REQUIRED WORK →
Could you copy out every line of the data where the word "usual" occurs?

(ENTRIES PROVIDED)

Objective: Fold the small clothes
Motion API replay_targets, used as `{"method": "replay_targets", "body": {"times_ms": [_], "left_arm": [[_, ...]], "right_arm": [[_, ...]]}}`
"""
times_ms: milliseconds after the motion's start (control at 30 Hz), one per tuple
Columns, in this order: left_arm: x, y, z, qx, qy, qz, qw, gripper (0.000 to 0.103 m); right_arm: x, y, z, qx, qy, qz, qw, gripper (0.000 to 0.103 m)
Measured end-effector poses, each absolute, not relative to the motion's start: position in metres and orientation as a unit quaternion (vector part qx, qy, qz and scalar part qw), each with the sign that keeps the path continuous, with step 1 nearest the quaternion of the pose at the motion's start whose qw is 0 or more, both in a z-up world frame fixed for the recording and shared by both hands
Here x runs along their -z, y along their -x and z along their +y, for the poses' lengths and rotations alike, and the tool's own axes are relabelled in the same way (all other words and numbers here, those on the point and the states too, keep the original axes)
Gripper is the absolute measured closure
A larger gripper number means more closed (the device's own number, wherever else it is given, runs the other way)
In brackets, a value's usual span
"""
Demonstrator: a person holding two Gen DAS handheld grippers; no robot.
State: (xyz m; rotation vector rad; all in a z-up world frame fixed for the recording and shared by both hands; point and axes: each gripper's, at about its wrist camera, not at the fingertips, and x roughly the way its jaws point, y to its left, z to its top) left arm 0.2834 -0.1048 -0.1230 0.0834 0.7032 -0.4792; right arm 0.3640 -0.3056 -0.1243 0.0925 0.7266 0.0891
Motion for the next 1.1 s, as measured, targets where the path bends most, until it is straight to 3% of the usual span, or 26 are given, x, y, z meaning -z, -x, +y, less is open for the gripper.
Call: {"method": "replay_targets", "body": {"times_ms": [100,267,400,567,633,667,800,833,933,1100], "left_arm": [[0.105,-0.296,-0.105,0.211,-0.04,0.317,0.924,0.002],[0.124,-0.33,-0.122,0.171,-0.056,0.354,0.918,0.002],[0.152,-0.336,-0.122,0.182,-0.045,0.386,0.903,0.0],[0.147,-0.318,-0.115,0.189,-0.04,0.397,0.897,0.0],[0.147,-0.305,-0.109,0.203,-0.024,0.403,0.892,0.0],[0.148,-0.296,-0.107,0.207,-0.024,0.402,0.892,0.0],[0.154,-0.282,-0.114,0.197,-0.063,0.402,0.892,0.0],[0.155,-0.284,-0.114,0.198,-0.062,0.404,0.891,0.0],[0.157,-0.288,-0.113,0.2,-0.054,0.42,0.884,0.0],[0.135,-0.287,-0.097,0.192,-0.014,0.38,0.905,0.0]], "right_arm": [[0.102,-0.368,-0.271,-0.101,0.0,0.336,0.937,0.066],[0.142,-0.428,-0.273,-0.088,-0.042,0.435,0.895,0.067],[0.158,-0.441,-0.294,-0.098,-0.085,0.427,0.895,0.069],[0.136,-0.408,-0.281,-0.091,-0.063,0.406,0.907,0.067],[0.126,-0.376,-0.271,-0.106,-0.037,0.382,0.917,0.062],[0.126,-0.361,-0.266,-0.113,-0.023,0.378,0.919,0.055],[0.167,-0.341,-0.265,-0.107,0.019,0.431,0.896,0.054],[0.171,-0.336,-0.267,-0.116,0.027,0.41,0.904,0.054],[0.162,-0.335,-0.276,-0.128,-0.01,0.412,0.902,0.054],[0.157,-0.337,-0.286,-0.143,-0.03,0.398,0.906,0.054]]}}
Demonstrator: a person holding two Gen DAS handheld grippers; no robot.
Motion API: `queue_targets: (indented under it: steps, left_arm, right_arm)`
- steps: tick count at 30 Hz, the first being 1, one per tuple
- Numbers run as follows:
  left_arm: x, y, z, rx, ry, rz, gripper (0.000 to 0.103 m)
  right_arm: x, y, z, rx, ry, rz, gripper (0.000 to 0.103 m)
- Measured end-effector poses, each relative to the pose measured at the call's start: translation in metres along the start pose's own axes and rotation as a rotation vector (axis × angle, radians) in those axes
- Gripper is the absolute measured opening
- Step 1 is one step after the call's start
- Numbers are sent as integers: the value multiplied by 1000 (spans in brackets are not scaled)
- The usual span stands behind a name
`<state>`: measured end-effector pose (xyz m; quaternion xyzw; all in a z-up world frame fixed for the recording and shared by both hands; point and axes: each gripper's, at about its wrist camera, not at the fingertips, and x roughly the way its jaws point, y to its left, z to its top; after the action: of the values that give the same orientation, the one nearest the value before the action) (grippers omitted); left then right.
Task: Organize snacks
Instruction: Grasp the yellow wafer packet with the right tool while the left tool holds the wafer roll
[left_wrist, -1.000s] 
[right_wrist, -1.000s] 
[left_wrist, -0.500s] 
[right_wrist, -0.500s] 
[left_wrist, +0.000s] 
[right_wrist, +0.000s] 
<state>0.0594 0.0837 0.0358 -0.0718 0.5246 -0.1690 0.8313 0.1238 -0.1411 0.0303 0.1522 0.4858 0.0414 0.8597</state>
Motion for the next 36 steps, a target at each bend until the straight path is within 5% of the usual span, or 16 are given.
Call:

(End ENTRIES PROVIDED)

EXPECTED OUTPUT →
In brackets, a value's usual span
Motion for the next 1.1 s, as measured, targets where the path bends most, until it is straight to 3% of the usual span, or 26 are given, x, y, z meaning -z, -x, +y, less is open for the gripper.
- The usual span stands behind a name
Motion for the next 36 steps, a target at each bend until the straight path is within 5% of the usual span, or 16 are given.

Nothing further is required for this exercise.